##### Material provided

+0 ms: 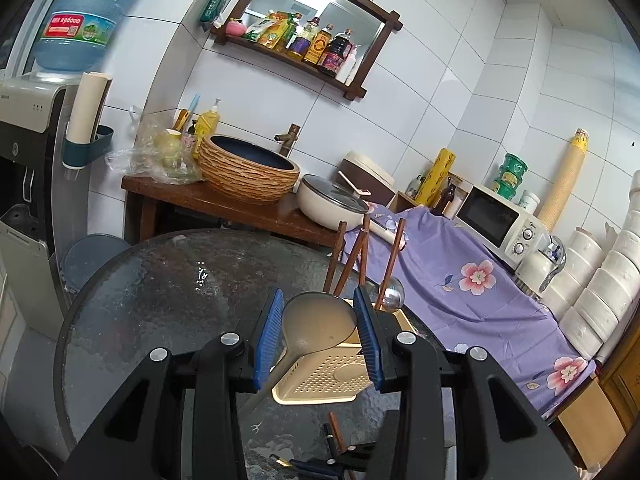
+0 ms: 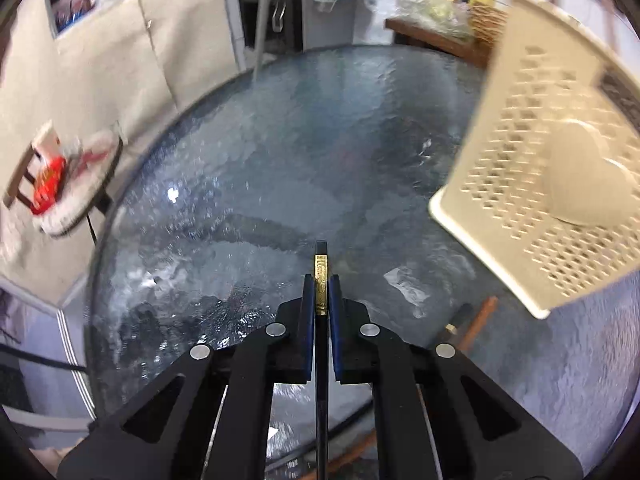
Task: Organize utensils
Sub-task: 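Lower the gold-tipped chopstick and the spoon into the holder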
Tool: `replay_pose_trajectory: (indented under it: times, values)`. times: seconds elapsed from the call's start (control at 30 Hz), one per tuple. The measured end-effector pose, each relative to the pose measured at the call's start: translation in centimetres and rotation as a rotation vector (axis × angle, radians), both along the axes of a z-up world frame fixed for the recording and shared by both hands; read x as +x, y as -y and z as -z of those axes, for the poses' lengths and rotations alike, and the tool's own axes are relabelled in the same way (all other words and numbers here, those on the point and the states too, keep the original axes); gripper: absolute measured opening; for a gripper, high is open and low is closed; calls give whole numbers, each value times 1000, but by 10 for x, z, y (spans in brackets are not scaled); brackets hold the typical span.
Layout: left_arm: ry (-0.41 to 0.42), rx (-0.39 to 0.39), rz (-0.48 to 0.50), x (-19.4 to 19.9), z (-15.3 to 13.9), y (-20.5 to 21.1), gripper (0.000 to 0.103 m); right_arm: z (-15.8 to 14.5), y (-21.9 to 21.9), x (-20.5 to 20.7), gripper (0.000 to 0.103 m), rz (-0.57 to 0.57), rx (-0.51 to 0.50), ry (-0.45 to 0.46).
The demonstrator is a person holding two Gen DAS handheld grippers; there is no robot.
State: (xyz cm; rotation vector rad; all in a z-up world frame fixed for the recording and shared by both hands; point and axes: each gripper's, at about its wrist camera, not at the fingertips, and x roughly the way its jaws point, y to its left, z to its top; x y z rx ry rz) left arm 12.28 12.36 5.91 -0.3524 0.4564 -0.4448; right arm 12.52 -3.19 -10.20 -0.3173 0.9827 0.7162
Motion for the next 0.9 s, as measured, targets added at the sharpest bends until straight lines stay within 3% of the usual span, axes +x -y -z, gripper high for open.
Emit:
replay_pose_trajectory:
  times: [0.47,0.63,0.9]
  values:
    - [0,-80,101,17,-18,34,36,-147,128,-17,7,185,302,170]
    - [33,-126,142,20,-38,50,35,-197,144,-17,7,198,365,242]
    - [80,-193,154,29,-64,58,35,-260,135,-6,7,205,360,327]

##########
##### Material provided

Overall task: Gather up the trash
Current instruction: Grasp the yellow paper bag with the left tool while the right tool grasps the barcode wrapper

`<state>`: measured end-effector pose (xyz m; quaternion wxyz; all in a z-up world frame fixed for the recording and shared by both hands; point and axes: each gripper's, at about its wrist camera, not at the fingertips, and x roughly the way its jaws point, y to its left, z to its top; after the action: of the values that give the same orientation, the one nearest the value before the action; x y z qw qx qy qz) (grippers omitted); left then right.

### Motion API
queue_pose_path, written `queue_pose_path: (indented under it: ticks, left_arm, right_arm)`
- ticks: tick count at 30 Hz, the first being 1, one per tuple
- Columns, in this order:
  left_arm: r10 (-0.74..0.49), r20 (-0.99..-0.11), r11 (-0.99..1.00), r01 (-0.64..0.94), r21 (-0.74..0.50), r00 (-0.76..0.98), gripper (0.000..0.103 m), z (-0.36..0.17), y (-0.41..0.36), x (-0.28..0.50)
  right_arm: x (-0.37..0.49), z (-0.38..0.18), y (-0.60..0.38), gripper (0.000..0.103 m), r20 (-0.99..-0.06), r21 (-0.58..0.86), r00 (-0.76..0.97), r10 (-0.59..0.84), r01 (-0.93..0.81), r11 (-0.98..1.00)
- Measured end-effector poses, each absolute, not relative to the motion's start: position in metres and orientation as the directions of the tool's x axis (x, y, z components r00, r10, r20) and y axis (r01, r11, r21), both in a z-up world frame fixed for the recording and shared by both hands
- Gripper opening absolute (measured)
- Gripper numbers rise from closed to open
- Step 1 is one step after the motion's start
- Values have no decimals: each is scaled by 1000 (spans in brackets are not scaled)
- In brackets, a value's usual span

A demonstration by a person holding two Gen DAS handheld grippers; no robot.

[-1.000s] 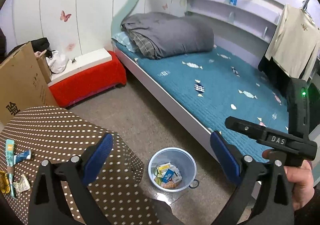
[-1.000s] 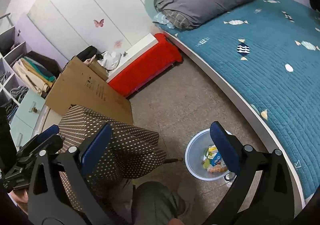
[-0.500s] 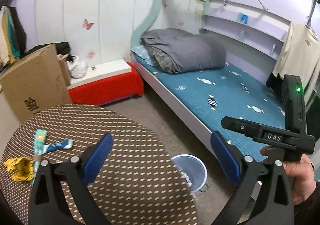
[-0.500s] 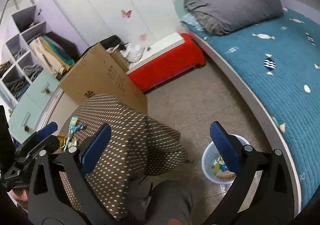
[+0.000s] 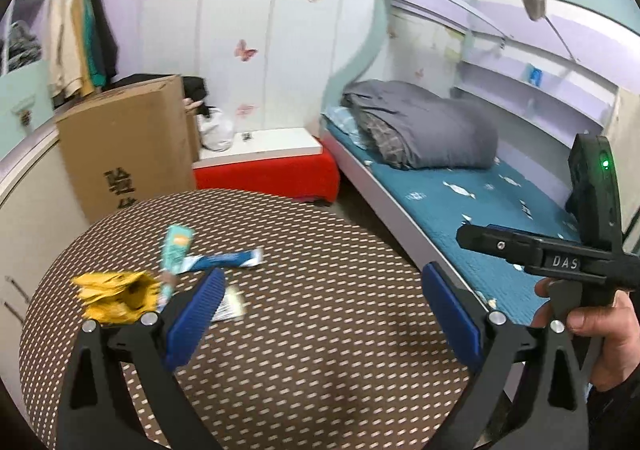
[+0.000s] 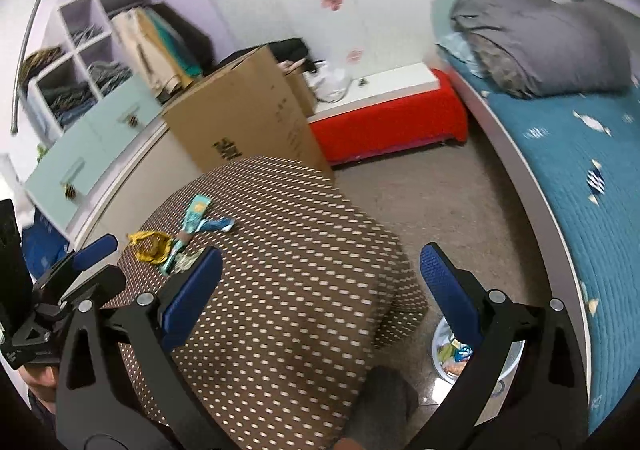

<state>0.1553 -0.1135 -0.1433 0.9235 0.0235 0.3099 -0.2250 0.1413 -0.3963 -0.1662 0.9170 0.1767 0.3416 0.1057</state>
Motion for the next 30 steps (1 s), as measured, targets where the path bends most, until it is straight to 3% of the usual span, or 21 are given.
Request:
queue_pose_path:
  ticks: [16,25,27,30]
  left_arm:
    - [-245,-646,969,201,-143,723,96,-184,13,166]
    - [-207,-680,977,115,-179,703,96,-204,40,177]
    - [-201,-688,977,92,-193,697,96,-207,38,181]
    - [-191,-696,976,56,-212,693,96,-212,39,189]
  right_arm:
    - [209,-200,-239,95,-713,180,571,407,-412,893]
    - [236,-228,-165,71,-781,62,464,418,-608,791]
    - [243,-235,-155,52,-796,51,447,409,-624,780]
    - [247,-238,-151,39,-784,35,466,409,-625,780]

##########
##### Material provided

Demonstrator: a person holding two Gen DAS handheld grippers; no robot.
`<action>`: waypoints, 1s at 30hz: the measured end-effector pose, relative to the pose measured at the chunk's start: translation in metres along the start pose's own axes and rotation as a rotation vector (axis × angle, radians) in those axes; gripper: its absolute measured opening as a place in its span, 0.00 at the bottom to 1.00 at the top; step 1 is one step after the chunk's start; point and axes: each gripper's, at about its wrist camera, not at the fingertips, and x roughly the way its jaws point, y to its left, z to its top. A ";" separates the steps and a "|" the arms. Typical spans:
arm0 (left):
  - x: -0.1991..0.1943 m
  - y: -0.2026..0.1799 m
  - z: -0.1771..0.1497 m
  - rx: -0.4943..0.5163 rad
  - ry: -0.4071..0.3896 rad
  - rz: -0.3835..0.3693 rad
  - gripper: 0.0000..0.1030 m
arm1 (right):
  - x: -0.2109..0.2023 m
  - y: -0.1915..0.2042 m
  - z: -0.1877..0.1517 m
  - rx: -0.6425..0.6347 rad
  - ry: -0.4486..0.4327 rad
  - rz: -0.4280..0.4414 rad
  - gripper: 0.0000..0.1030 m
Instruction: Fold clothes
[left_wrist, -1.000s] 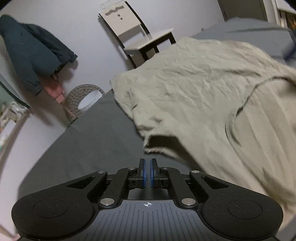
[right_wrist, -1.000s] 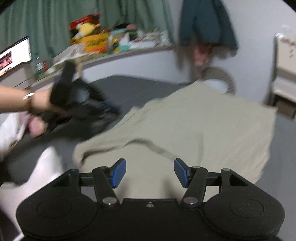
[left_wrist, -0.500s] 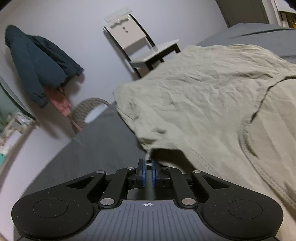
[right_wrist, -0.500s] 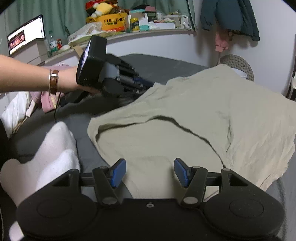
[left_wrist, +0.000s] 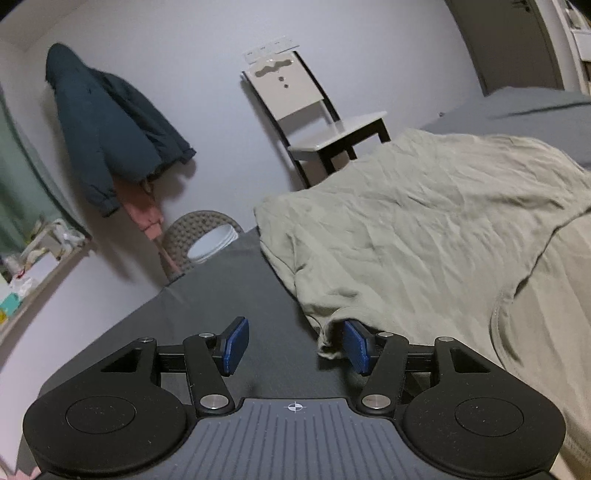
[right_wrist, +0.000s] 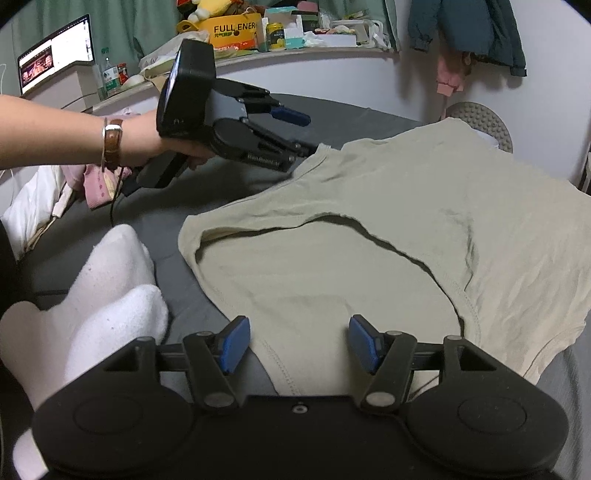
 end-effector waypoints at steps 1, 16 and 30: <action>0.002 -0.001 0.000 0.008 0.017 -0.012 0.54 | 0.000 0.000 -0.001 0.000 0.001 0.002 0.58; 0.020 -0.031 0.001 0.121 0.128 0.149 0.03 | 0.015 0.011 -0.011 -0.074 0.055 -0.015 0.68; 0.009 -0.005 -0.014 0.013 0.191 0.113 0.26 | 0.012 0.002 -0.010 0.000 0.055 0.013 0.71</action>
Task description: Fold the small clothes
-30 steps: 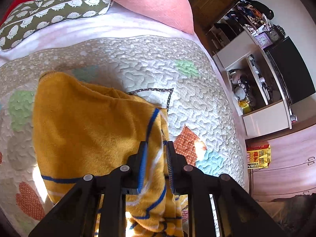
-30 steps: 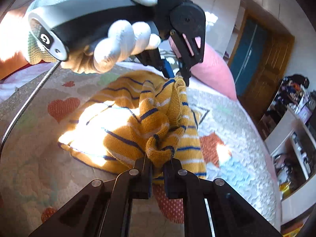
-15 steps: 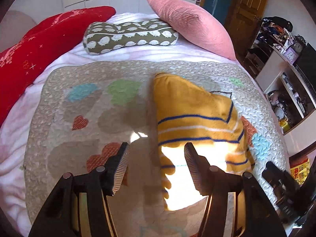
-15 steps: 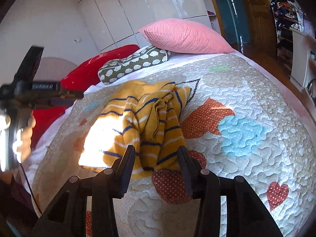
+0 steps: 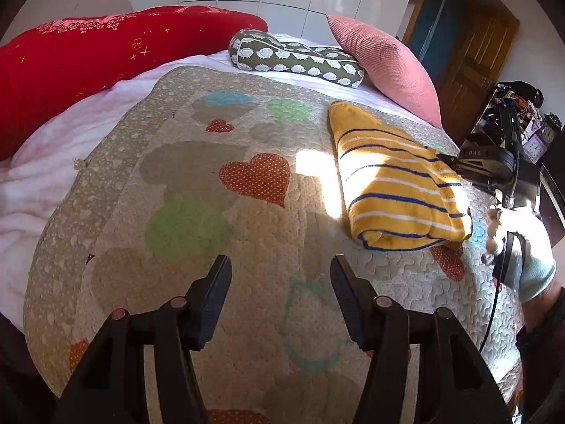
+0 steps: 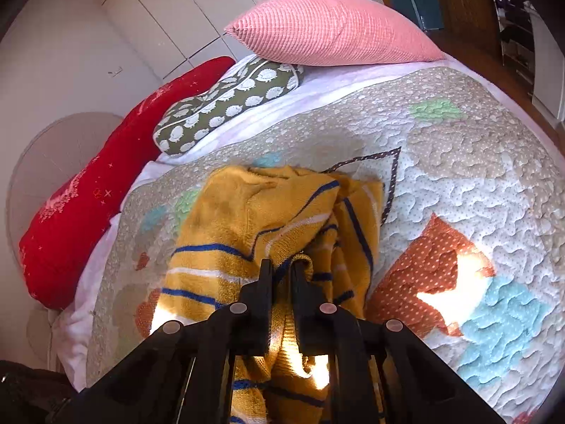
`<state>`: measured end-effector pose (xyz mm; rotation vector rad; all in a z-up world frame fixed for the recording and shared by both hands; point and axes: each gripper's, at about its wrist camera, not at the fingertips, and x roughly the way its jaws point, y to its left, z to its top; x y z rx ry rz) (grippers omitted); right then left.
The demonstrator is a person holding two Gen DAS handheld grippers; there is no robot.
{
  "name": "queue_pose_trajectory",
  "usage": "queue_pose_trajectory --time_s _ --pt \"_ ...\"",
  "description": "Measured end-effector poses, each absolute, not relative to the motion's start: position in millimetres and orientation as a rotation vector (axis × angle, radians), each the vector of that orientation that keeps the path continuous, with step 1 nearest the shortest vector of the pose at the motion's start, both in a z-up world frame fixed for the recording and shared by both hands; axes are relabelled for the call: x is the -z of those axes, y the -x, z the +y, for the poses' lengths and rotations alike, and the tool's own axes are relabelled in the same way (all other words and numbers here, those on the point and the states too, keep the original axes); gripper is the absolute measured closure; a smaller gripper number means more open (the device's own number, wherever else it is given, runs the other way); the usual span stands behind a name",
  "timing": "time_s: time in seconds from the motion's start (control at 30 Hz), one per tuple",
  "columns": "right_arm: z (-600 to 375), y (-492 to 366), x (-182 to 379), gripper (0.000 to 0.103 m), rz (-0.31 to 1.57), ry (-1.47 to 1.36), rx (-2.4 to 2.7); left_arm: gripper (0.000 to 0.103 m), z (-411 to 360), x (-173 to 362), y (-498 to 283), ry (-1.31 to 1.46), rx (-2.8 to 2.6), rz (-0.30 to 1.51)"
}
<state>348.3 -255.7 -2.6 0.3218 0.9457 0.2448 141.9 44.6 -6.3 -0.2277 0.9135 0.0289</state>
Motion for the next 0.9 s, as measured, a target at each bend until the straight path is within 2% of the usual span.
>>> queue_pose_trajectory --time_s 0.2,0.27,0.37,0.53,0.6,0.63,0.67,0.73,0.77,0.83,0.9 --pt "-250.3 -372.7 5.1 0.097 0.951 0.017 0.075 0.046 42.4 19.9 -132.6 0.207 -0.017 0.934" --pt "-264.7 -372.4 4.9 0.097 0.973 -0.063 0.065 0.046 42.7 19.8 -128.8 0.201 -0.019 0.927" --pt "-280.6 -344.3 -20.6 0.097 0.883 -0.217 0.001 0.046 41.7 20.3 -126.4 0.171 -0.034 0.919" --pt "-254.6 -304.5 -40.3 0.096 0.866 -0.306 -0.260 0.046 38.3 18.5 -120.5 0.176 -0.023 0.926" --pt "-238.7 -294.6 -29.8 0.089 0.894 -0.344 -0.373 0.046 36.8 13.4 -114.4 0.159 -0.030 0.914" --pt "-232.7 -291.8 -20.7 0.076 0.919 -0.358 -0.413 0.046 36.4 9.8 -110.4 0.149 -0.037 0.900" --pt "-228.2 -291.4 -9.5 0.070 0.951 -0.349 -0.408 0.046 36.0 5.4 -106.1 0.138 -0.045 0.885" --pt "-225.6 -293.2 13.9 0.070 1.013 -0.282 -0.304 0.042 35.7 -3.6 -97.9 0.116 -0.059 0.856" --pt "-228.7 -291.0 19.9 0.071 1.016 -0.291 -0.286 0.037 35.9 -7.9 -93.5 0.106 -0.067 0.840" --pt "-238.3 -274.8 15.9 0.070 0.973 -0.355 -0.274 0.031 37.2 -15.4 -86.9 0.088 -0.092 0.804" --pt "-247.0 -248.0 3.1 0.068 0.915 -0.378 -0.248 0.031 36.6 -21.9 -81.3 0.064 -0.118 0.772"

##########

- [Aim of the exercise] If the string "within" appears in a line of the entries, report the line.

- [Result of the task]
Motion for the next 0.9 s, as measured, targets added at the sharpest bends until straight lines stay within 3% of the usual span, axes +x -y -z, gripper high for open.
Motion for the next 0.9 s, as measured, a target at each bend until the straight path is within 2% of the usual span.

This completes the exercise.